How to install Hadoop on Windows

4 minute read

Hello everyone, today we are going to to install Hadoop 3.3.0 on Windows 11.

Apache Hadoop is a collection of open-source software utilities that facilitates using a network of many computers to solve problems involving massive amounts of data and computation. It provides a software framework for distributed storage and processing of big data using the MapReduce programming model.

Hadoop_logo_new

Prerequisites

  1. Java 8 runtime environment (JRE)
  2. Apache Hadoop 3.3.0

Step 1 - Download Hadoop binary package

The first step is to download Hadoop binaries from the official website. The binary package size is about 478M MB.

https://archive.apache.org/dist/hadoop/common/hadoop-3.3.0/hadoop-3.3.0.tar.gz

Step 2 - Unpack the package

After finishing the file download, we should unpack the package using 7zip or command line.

cd Downloads 

Because I am installing Hadoop in folder Haddop of my C drive (C:\Hadoop)

we create the the directory

mkdir C:\Hadoop

then run the following command to unzip:

tar -xvzf  hadoop-3.3.0.tar.gz -C C:\Hadoop\

The command will take quite a few minutes as there are numerous files included.

After the unzip command is completed we have to install the Java.

Step 3 - Java installation

Java is required to run Hadoop. If you have not installed Java , please install it.

You can install Java 8 from the following link here, different versions may be downloaded here.

I am choosing the Java SE Runtime Environment and I choose the Windows X64 version.

After finishing the file download we open a new command prompt, we should unpack the package

cd Downloads 

Because I am installing Java in folder Java of my C drive (C:\Java)

we create the the directory

mkdir C:\Java

then run the following command to unzip:

tar -xvzf  jre-8u361-windows-x64.tar.gz -C C:\Java\

Step 4 - Install Hadoop native IO binary

Hadoop on Linux includes optional Native IO support. However Native IO is mandatory on Windows and without it you will not be able to get your installation working. The Windows native IO libraries are not included as part of Apache Hadoop release. Thus we need to build and install it.

infoThe following repository already pre-built Hadoop Windows native libraries:

https://github.com/ruslanmv/How-to-install-Hadoop-on-Windows/tree/master/winutils/hadoop-3.3.0-YARN-8246/bin

warning These libraries are not signed and there is no guarantee that it is 100% safe. We use it purely for test&learn purpose.

Download all the files in the following location and save them to the bin folder under Hadoop folder.
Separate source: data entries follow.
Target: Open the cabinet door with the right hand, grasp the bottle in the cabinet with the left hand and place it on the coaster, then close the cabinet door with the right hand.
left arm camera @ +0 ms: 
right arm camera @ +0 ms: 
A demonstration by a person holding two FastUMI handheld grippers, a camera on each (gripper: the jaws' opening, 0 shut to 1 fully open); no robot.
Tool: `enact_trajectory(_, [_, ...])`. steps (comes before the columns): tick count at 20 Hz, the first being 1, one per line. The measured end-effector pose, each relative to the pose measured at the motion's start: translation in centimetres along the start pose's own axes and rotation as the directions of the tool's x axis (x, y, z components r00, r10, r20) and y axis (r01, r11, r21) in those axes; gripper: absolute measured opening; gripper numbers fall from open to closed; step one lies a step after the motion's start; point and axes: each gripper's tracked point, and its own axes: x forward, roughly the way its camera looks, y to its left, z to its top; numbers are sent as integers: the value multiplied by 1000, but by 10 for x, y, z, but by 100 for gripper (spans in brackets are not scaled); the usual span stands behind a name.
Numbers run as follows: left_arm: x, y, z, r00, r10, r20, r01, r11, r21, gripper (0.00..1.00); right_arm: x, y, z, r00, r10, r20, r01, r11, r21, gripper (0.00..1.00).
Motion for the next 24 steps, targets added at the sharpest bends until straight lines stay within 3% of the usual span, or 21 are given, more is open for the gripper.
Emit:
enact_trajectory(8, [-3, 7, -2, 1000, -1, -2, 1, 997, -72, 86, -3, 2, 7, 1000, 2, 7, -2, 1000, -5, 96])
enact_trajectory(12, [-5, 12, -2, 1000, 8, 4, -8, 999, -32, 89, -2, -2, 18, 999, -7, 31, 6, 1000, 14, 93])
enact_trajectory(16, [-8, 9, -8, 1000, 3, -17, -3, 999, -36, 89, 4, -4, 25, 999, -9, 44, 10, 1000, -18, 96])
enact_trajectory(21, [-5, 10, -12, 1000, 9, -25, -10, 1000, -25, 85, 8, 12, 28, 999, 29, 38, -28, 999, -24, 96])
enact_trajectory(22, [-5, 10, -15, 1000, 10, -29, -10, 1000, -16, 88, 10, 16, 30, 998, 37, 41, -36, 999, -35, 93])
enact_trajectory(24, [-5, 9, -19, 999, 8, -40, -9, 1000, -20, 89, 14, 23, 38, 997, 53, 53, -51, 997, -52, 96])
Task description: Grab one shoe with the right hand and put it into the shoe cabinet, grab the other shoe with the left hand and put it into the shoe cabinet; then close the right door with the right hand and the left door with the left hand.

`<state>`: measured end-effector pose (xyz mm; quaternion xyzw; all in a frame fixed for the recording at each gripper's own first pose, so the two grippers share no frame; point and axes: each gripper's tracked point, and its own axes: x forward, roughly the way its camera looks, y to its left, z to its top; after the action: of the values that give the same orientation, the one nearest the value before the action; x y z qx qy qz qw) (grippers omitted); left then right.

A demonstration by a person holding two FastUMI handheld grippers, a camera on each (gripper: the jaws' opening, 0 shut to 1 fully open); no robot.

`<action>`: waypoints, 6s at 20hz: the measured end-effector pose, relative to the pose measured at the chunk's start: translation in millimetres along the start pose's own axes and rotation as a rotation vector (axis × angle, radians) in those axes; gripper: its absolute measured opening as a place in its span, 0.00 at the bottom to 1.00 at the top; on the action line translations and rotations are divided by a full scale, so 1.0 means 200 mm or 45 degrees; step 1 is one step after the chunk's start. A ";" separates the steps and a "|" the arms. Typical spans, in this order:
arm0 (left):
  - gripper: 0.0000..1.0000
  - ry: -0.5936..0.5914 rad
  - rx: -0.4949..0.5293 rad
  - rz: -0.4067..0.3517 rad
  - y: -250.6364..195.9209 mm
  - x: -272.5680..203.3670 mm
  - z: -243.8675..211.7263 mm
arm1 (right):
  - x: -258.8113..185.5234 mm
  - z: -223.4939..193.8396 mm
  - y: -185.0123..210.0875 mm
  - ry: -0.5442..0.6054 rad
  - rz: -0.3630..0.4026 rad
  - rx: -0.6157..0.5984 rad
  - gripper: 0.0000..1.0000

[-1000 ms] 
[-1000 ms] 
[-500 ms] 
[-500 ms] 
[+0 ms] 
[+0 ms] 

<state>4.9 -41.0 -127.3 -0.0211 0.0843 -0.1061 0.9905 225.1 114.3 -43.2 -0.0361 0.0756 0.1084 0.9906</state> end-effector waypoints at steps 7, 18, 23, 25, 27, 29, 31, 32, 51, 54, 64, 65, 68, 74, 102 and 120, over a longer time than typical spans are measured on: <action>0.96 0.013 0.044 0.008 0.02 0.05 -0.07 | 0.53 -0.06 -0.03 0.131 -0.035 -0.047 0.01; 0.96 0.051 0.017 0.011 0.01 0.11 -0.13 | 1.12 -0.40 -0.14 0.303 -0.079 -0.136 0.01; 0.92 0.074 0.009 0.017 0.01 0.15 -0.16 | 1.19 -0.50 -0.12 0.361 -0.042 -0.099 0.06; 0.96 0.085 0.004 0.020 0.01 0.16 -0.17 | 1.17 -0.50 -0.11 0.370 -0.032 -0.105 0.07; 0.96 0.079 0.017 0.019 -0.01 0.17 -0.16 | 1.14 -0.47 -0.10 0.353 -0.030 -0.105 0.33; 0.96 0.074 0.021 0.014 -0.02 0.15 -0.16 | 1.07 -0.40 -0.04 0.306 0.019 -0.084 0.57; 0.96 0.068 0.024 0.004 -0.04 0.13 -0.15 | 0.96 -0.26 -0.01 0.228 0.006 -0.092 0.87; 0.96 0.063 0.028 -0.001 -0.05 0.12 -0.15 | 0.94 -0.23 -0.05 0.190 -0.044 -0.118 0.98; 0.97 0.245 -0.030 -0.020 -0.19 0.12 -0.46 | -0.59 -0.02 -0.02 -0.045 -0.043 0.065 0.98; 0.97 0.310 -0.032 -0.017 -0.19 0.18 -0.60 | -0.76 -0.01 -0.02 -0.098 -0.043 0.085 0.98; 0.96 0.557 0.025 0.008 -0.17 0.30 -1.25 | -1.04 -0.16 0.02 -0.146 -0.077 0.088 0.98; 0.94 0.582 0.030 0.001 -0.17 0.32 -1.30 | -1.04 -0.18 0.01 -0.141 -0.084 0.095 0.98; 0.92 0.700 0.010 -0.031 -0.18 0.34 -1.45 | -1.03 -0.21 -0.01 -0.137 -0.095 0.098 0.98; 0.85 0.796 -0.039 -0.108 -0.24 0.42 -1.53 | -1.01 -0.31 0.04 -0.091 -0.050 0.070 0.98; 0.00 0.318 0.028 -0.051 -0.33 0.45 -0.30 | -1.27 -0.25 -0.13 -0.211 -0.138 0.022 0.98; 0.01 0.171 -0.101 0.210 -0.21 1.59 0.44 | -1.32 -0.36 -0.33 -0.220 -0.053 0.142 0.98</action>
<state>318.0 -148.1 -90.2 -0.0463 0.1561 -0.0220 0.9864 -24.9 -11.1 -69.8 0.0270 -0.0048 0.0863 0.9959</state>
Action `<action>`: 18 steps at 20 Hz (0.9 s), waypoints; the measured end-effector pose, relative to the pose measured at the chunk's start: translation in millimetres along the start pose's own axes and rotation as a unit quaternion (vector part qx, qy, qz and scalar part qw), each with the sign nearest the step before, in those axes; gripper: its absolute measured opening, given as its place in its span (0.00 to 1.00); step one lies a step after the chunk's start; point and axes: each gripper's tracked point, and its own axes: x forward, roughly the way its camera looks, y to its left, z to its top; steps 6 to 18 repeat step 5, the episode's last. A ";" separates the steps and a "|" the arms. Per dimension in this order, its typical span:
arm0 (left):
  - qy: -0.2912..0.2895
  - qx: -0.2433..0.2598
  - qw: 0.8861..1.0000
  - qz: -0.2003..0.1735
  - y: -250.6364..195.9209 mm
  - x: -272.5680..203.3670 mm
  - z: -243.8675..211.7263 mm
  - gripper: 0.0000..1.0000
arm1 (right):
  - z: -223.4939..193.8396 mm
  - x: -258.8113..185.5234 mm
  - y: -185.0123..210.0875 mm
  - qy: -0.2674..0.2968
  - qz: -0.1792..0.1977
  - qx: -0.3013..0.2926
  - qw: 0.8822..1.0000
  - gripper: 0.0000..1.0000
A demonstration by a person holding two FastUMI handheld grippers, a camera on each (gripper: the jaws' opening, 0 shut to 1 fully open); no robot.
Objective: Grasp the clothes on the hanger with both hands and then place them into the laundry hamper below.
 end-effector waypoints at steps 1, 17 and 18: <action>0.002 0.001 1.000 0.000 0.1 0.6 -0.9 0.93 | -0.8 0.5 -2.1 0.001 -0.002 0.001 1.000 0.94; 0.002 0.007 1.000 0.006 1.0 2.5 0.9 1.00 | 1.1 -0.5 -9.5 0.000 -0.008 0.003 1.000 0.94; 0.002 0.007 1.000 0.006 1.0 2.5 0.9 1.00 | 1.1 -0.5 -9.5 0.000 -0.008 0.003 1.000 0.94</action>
You can use Git by typing in your terminal

git clone https://github.com/ruslanmv/How-to-install-Hadoop-on-Windows.git

and then copy

cd How-to-install-Hadoop-on-Windows\winutils\hadoop-3.3.0-YARN-8246\bin
copy *.*  C:\Hadoop\hadoop-3.3.0\bin

Step 5 - Configure environment variables

Now we’ve downloaded and unpacked all the artefacts we need to configure two important environment variables.

First you click the windows button and type environment

image-20230507121326401

Configure Environment variables

We configure JAVA_HOME environment variable

by adding new environment variable:

Variable name : JAVA_HOME Variable value: C:\Java\jre1.8.0_361

image-20230507121225400

the same with HADOOP_HOME environment variable:

Variable name : HADOOP_HOME Variable value: C:\Hadoop\hadoop-3.3.0

image-20230507121111326

b) Configure PATH environment variable

Once we finish setting up the above two environment variables, we need to add the bin folders to the PATH environment variable. We click on Edit

image-20230507121941482

If PATH environment exists in your system, you can also manually add the following two paths to it:

%JAVA_HOME%/bin
%HADOOP_HOME%/bin

image-20230507122647964

Verification of Installation

Once you complete the installation, Close your terminal window and open a new one and please run the following command to verify:

java -version

you will have

java version "1.8.0_361"
Java(TM) SE Runtime Environment (build 1.8.0_361-b09)
Java HotSpot(TM) 64-Bit Server VM (build 25.361-b09, mixed mode)

You should also be able to run the following command:

hadoop -version
java version "1.8.0_361"
Java(TM) SE Runtime Environment (build 1.8.0_361-b09)
Java HotSpot(TM) 64-Bit Server VM (build 25.361-b09, mixed mode)

Please verify that both versions of hadoop java and java coincide.

Finally directly to verify that our above steps are completed successfully:

winutils.exe 

image-20230507125319908

Step 6 - Configure Hadoop

Now we are ready to configure the most important part - Hadoop configurations which involves Core, YARN, MapReduce, HDFS configurations.

Configure core site

Edit file core-site.xml in %HADOOP_HOME%\etc\hadoop folder.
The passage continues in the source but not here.